The DiT paper explored four methods for injecting conditioning (timestep $t$ + class label $c$ ) into the Transformer, finding adaLN-Zero to be the best.

What is adaLN-Zero?

Standard LayerNorm has learnable but fixed parameters $\gamma$ and $\beta$ . Adaptive LayerNorm (adaLN) makes these parameters functions of the conditioning:

$\text{adaLN}(h, y) = \gamma(y) \odot \text{LayerNorm}(h) + \beta(y)$

where $y$ is the conditioning embedding (timestep + class label processed by an MLP).

adaLN-Zero adds a gating mechanism: each Transformer block’s attention and FFN outputs have a learnable scaling parameter $\alpha$ , initialized to zero:

$h \leftarrow h + \alpha(y) \odot \text{Attention}(\text{adaLN}(h, y))$

Initializing $\alpha$ to zero means: at the start of training, every DiT block is an identity function (input equals output). This simple initialization trick significantly stabilizes training and is a key factor in DiT’s performance.
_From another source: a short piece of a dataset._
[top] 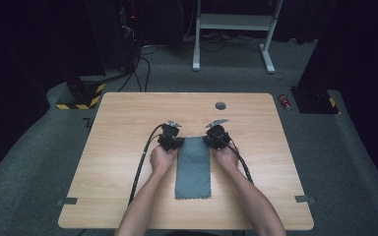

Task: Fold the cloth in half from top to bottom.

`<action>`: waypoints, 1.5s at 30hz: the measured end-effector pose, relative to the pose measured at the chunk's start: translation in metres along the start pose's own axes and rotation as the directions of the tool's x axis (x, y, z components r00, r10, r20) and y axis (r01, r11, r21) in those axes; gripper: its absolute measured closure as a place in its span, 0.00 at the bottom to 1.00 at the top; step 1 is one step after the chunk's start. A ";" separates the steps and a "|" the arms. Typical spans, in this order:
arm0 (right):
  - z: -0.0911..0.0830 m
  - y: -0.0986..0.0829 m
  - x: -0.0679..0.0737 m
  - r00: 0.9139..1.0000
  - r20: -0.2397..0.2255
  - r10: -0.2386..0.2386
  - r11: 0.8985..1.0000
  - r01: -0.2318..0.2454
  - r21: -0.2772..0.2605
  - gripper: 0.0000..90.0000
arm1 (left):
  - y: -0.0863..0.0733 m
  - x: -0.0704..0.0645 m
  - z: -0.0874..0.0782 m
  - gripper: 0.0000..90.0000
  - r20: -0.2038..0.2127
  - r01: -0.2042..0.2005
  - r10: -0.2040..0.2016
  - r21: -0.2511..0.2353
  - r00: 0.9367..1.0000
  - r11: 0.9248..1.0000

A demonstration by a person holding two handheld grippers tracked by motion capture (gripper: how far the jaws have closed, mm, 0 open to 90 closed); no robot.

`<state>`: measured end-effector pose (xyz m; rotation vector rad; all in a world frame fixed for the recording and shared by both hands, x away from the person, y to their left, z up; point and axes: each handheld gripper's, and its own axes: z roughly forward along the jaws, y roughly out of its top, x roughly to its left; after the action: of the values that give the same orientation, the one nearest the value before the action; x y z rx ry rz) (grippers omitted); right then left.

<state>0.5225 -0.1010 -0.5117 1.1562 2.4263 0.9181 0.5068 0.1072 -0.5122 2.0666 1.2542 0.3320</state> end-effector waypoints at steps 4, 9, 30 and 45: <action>-0.006 0.001 0.000 1.000 -0.005 -0.009 1.000 0.009 -0.010 0.98 | 0.001 0.000 -0.004 0.99 0.007 -0.002 0.002 -0.013 1.000 1.000; -0.014 0.003 -0.001 1.000 -0.010 -0.014 0.999 0.013 -0.037 0.98 | 0.004 0.000 -0.010 0.99 0.023 0.005 -0.004 -0.039 1.000 0.999; -0.041 0.037 -0.004 0.998 0.021 -0.053 0.995 0.055 -0.087 0.98 | 0.028 0.012 -0.036 0.99 0.071 0.065 -0.057 -0.129 0.996 0.990; -0.047 0.032 0.001 0.997 0.000 -0.082 0.991 0.081 -0.103 0.98 | 0.020 0.011 -0.039 0.98 0.088 0.042 -0.031 -0.118 0.996 0.992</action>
<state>0.5164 -0.1054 -0.4552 1.0128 2.3799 1.0081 0.5049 0.1270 -0.4712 1.9339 1.1901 0.2911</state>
A single MLP regresses 6 parameters from the conditioning embedding $y$ : $(\gamma_1, \beta_1, \alpha_1, \gamma_2, \beta_2, \alpha_2)$ , used for adaLN and gating in both the attention and FFN sub-layers.

Scaling Properties

DiT’s most important finding is that diffusion models follow Transformer scaling laws. The authors tested four model sizes on ImageNet 256×256 class-conditional generation:

Model	Params	Layers	Hidden Dim	Attn Heads	FID↓
DiT-S/2	33M	12	384	6	68.4
DiT-B/2	130M	12	768	12	43.5
DiT-L/2	458M	24	1024	16	23.3
DiT-XL/2	675M	28	1152	16	9.62 (w/ CFG)

Two key observations:

Larger models yield lower FID: Performance improves monotonically with compute, showing no saturation
More compute-efficient than U-Net: DiT-XL/2 achieves FID 9.62 at ~119 GFLOPs, while the U-Net baseline ADM requires 1120+ GFLOPs

The significance of this scaling property: more compute consistently yields better generation quality. This mirrors the scaling behavior of the GPT series in language modeling, providing a clear path to building larger, more capable generative models.
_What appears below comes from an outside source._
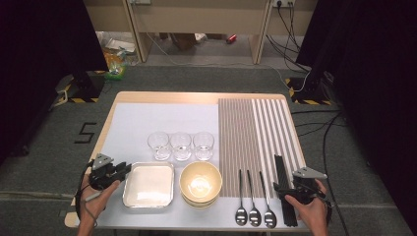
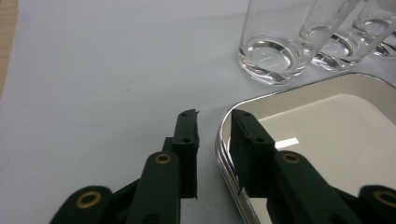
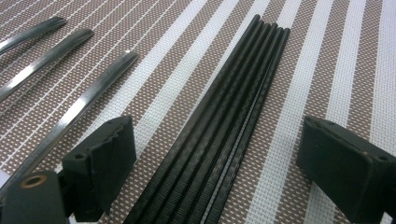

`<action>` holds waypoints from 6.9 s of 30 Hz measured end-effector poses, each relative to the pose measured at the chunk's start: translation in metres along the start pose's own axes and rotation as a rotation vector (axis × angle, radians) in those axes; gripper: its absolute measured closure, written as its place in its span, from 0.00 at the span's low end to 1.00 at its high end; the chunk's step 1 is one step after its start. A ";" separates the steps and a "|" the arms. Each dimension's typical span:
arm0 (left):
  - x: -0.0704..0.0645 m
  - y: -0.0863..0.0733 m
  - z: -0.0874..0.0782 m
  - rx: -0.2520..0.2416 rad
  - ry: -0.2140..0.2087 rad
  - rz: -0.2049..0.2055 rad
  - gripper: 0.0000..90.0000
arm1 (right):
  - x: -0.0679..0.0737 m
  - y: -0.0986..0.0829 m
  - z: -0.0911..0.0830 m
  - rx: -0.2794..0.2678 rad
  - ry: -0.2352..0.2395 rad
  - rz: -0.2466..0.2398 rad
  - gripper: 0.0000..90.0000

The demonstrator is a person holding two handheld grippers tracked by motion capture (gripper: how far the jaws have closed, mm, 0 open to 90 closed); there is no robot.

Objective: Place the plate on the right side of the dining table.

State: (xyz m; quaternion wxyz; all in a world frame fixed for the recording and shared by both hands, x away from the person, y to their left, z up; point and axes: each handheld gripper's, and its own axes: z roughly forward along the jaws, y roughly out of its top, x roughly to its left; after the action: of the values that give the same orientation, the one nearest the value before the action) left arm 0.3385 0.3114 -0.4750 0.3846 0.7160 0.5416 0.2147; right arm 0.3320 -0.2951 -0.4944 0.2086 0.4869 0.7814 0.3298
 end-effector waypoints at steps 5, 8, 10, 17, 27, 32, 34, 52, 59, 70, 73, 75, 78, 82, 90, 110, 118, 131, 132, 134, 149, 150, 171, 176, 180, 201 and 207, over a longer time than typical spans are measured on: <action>0.002 0.002 0.007 0.018 -0.030 -0.009 0.87 | 0.000 0.000 0.000 -0.001 0.001 0.003 0.13; -0.001 0.004 0.009 0.033 -0.038 0.005 0.94 | 0.000 0.000 0.000 -0.001 -0.001 0.001 0.13; -0.003 0.006 0.010 0.042 -0.027 0.019 0.95 | 0.000 0.000 0.000 -0.001 -0.001 -0.001 0.13; -0.002 0.011 0.009 0.049 -0.030 0.032 0.97 | 0.000 0.000 0.000 -0.001 -0.001 -0.001 0.13; -0.006 0.026 -0.009 0.017 -0.007 0.063 0.98 | 0.000 0.000 0.000 -0.002 0.001 -0.001 0.13; -0.001 0.020 -0.005 0.029 0.004 0.049 0.98 | 0.000 0.000 0.000 -0.001 -0.001 -0.004 0.13; 0.001 0.017 -0.003 0.029 -0.009 0.031 0.98 | 0.000 0.000 0.000 -0.002 -0.001 -0.004 0.13; 0.013 0.011 -0.005 0.102 -0.103 -0.117 0.93 | 0.000 0.000 0.000 -0.002 0.002 -0.002 0.13; 0.020 0.012 -0.008 0.106 -0.099 -0.133 0.93 | 0.000 0.000 0.000 -0.002 0.002 -0.002 0.13; 0.022 0.007 -0.005 0.135 -0.144 -0.185 0.89 | 0.000 0.000 0.000 -0.002 0.002 -0.002 0.13; 0.021 0.009 -0.005 0.140 -0.131 -0.183 0.91 | 0.000 0.000 0.000 -0.002 0.002 -0.002 0.13; 0.022 0.010 -0.004 0.142 -0.127 -0.189 0.92 | 0.000 0.000 0.000 -0.002 0.002 -0.002 0.13; 0.022 0.012 -0.004 0.122 -0.136 -0.195 0.93 | 0.000 0.000 0.000 -0.002 0.002 -0.002 0.13; 0.023 0.017 -0.008 0.079 -0.142 -0.199 0.96 | 0.000 0.000 0.000 -0.002 0.002 -0.002 0.13; 0.025 0.020 -0.011 0.075 -0.135 -0.181 0.97 | 0.000 0.000 0.000 -0.002 0.001 -0.001 0.13; 0.019 0.050 -0.032 -0.001 -0.159 -0.139 0.97 | -0.001 0.000 0.000 -0.002 0.004 0.002 0.14; 0.015 0.067 -0.037 -0.018 -0.157 -0.133 0.97 | -0.009 0.004 -0.010 -0.045 -0.002 0.024 0.23; 0.005 0.096 -0.036 -0.042 -0.164 -0.118 0.97 | -0.005 0.048 -0.036 -0.123 0.019 -0.011 0.26; 0.005 0.098 -0.036 -0.043 -0.166 -0.121 0.97 | -0.004 0.053 -0.037 -0.127 0.026 -0.013 0.25; 0.004 0.101 -0.035 -0.048 -0.165 -0.124 0.97 | -0.002 0.062 -0.040 -0.131 0.025 -0.030 0.25; -0.016 0.137 -0.018 -0.030 -0.176 -0.093 0.97 | 0.029 0.127 -0.026 -0.198 0.152 -0.066 0.30; -0.018 0.139 -0.016 -0.025 -0.175 -0.090 0.97 | 0.031 0.131 -0.024 -0.192 0.168 -0.055 0.30; -0.042 0.181 0.010 -0.033 -0.198 -0.104 0.97 | 0.054 0.167 -0.007 -0.210 0.277 -0.029 0.33; -0.051 0.189 0.016 -0.036 -0.204 -0.105 0.97 | 0.062 0.176 -0.007 -0.220 0.305 -0.025 0.34; -0.061 0.194 0.022 -0.048 -0.212 -0.107 0.97 | 0.068 0.182 -0.008 -0.231 0.320 -0.026 0.35; -0.122 0.216 0.049 -0.052 -0.287 -0.081 0.97 | 0.082 0.201 -0.006 -0.288 0.453 0.068 0.48; -0.134 0.216 0.055 -0.057 -0.323 -0.086 0.97 | 0.080 0.202 -0.005 -0.266 0.451 0.088 0.54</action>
State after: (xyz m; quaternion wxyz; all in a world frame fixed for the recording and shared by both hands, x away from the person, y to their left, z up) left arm 0.4673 0.1426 -0.3244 0.4957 0.7062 0.4965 0.0953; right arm 0.4199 -0.1624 -0.3461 0.0765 0.4029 0.7361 0.5385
MM-DiT: Stable Diffusion 3’s Dual-Stream Architecture

In 2024, Esser et al. proposed MM-DiT (Multimodal DiT) in the Stable Diffusion 3 paper “Scaling Rectified Flow Transformers for High-Resolution Image Synthesis”, extending DiT into a dual-stream architecture for multimodal processing.

Core Design

MM-DiT’s key innovation is dual streams + joint attention:

Two independent streams: Text tokens (from T5 and CLIP encoders) and image latent tokens (from VAE) each have independent embedding layers and MLPs
Joint attention: Within each MM-DiT block, tokens from both streams are concatenated for shared Self-Attention — text and image tokens interact in the same attention space
Separate MLPs: Attention is shared, but FFNs remain independent — preserving modality-specific feature transformation capabilities

This design is more powerful than simple cross-attention: text and image interact bidirectionally on equal footing, rather than only having images attend to text as in traditional approaches.

Dual Streams

Additional Improvements

SD3/MM-DiT also introduces several important technical advances:

Rectified Flow: Uses straight-line trajectories instead of traditional diffusion paths, enabling faster sampling
QK-Normalization: Normalizes attention Q and K vectors for improved training stability
Multiple text encoders: Simultaneously uses CLIP-L, CLIP-G, and T5-XXL as text encoders

Summary

The Diffusion Transformer story can be summarized in one sentence: replace U-Net with Transformer, and diffusion models gain scaling laws.

Key takeaways:

DiT replaces U-Net with Transformer as the denoising network: patchify → Transformer → unpatchify
adaLN-Zero is the optimal conditioning method — adaptive LayerNorm with zero-initialized gating injects timestep and class conditions
Scaling laws hold: Larger models and more compute yield continuously lower FID with no saturation
MM-DiT extends DiT into a multimodal dual-stream architecture supporting deep text-image interaction
DiT architecture has been adopted by Sora, SD3, and other frontier models, becoming the new standard backbone for generative models

From CNN to Transformer, diffusion models have embarked on the same scaling journey as LLMs. This means that in image and video generation, “bigger is better” applies just as well — Transformer once again proves its status as a universal compute engine.